— Problem to work on —
For every entry below, give an exact repeat and leave out the pictures.

----- Data

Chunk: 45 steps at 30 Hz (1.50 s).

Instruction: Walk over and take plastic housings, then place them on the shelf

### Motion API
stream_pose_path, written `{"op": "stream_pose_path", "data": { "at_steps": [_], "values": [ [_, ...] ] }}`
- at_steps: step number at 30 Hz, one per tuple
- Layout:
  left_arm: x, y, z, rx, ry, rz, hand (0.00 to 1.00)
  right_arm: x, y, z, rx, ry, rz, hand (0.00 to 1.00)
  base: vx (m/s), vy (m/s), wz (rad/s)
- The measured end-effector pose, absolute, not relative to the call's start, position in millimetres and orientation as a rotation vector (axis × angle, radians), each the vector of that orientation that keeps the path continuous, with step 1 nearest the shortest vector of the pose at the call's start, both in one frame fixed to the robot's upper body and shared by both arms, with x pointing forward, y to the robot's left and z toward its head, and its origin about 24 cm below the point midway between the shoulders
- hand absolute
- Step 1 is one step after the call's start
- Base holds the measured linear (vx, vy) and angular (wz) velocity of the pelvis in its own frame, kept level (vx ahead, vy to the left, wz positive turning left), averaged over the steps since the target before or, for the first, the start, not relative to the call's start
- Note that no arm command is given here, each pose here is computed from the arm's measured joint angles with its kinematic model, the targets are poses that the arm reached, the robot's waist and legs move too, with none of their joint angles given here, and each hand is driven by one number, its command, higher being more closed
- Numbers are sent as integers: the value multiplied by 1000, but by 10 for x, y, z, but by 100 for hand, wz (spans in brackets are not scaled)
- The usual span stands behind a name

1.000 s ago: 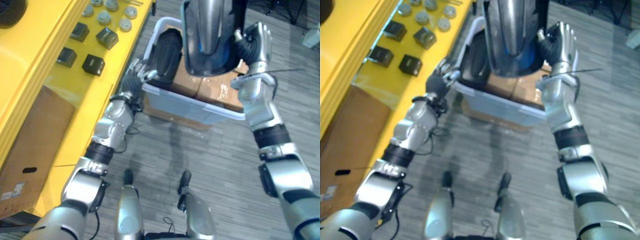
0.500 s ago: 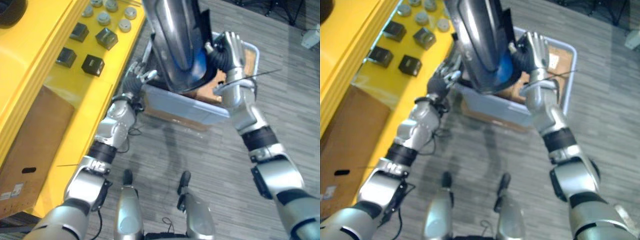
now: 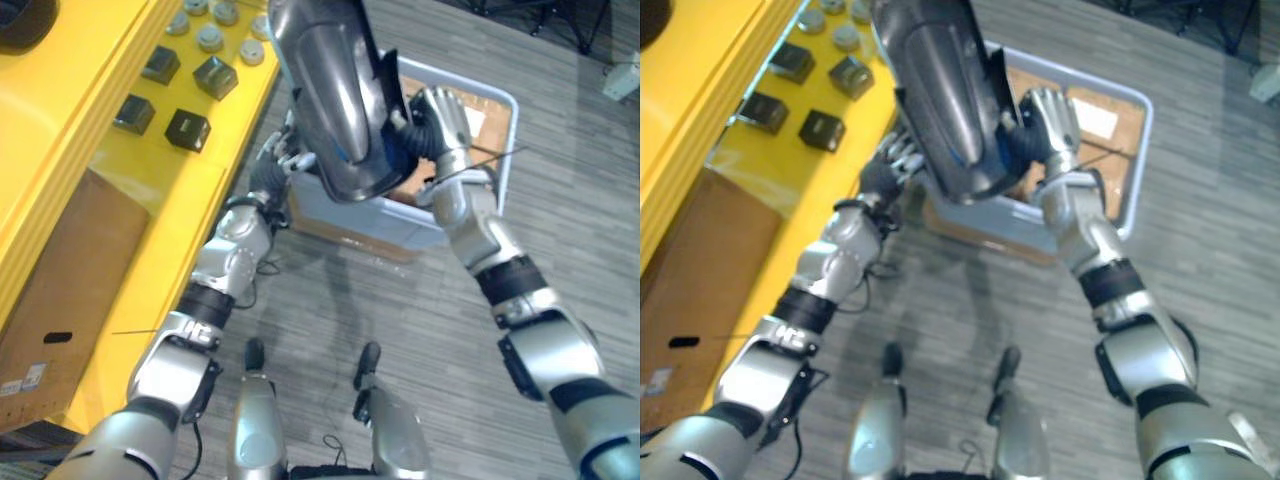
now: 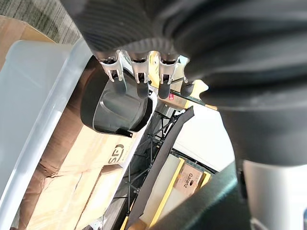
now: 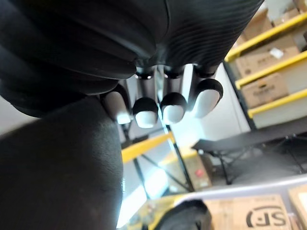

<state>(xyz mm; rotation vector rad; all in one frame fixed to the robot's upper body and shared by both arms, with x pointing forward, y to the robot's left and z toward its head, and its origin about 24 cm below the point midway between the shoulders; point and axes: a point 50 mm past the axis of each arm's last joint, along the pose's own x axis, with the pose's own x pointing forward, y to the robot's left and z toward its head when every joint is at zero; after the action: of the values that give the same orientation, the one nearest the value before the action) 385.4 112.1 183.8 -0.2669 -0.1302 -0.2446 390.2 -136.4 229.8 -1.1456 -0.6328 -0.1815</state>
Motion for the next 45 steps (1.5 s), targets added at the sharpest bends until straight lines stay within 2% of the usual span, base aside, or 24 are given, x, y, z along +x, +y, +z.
{"op": "stream_pose_path", "data": {
  "at_steps": [30,36,45],
  "values": [
    [3848,1119,1843,-272,-142,-251,0,3921,-1338,2263,-1193,-628,-173,100,0,0,0],
    [3849,1126,1845,-276,-141,-249,0,3915,-1384,2379,-1172,-650,-206,100,0,0,-3],
    [3849,1104,1815,-275,-116,-255,0,3878,-1255,2470,-1165,-745,-151,100,0,0,0]
  ]
}}
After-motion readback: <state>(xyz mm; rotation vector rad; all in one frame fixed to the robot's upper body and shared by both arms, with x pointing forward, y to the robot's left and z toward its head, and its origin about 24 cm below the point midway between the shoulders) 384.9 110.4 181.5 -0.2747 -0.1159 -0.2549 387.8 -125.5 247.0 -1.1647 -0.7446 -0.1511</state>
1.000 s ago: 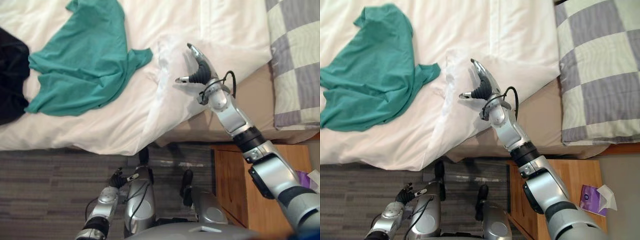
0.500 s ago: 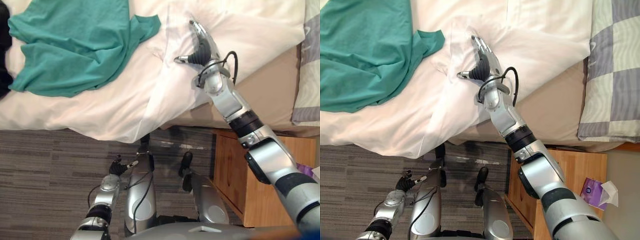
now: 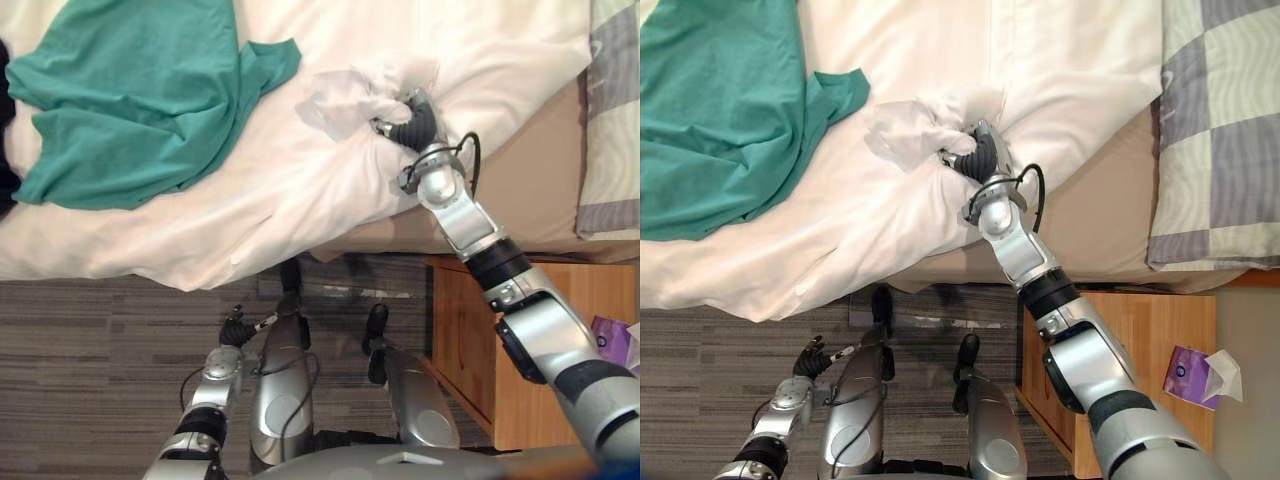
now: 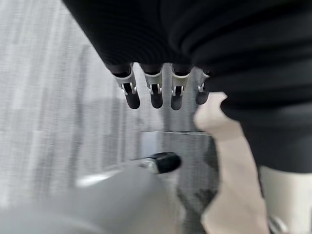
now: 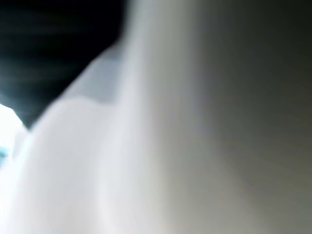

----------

— Answer section —
Chunk: 45 steps at 30 Hz (1.50 s).

Instruction: Walk over and take plastic housings, then place them on the shelf

### Motion API
stream_pose_path, written `{"op": "stream_pose_path", "data": { "at_steps": [_], "values": [ [_, ...] ] }}`
- at_steps: step number at 30 Hz, one per tuple
- Layout:
  left_arm: x, y, z, rx, ry, rz, hand (0.00 to 1.00)
  right_arm: x, y, z, rx, ry, rz, hand (0.00 to 1.00)
  base: vx (m/s), vy (m/s), wz (rad/s)
- The measured end-effector pose, absolute, not relative to the call's start, position in millimetres and orientation as a rotation vector (axis × angle, radians), each the vector of that orientation that keeps the path continuous, with step 1 nearest the shortest vector of the pose at the call's start, both in one frame fixed to the robot's upper body and shared by both arms, with x pointing forward, y to the robot's left and z toward its head, and its origin about 24 cm below the point midway between the shoulders
- hand absolute
- Step 1 is one step after the call's start
- Base holds the measured linear (vx, vy) and angular (wz) velocity of the pelvis in its own frame, kept level (vx ahead, vy to the left, wz positive turning left), averaged over the steps since the target before or, for the first, the start, not relative to the call's start
- Note that no arm command is given here, each pose here is computed from the arm's measured joint angles with its kinematic model, the targets are poses that the arm reached, the robot's waist and legs move too, with none of their joint angles given here, and each hand is driven by one number, its command, higher being more closed
- Numbers are sent as integers: the value multiplied by 1000, but by 10 for x, y, z, but by 100 for hand, wz (spans in brackets are not scaled)
- The usual span stands behind a name

1.000 s ago: 
0.500 s ago: 
now: 
now: 
now: 

<state>(xyz mm; rotation vector rad; all in one frame fixed to the robot's upper body and shared by both arms, with x pointing forward, y to the robot's left and z toward its head, and its origin about 24 cm below the point midway between the shoulders; point and axes: a point 50 mm past the axis of each arm's last joint, along the pose's own x axis, with the pose's own x pointing forward, y to the robot's left and z toward its head when every joint is at zero; after the action: of the values that give the same orientation, the one nearest the value before the action) 385.4 112.1 183.8 -0.2669 -0.1302 -0.2446 390.2 -136.4 229.8 -1.1456 -0.6328 -0.1815</state>
Motion for the next 45 steps (1.5 s), targets added at the sharpest bends until straight lines stay within 2% of the usual span, base aside, or 24 are given, x, y, z along +x, +y, +z.
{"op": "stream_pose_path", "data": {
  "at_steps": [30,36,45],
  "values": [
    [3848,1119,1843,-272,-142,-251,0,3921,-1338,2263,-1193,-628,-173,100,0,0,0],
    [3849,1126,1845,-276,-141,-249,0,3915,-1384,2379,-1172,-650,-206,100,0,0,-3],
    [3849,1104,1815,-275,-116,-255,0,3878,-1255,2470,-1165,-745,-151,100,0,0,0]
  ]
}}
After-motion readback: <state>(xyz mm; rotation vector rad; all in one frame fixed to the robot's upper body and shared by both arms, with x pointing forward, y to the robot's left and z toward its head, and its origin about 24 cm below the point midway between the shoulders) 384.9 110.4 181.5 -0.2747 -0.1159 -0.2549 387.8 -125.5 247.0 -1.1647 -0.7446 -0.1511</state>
1.000 s ago: 
0.500 s ago: 
now: 
now: 
now: 

There is no more to this exercise.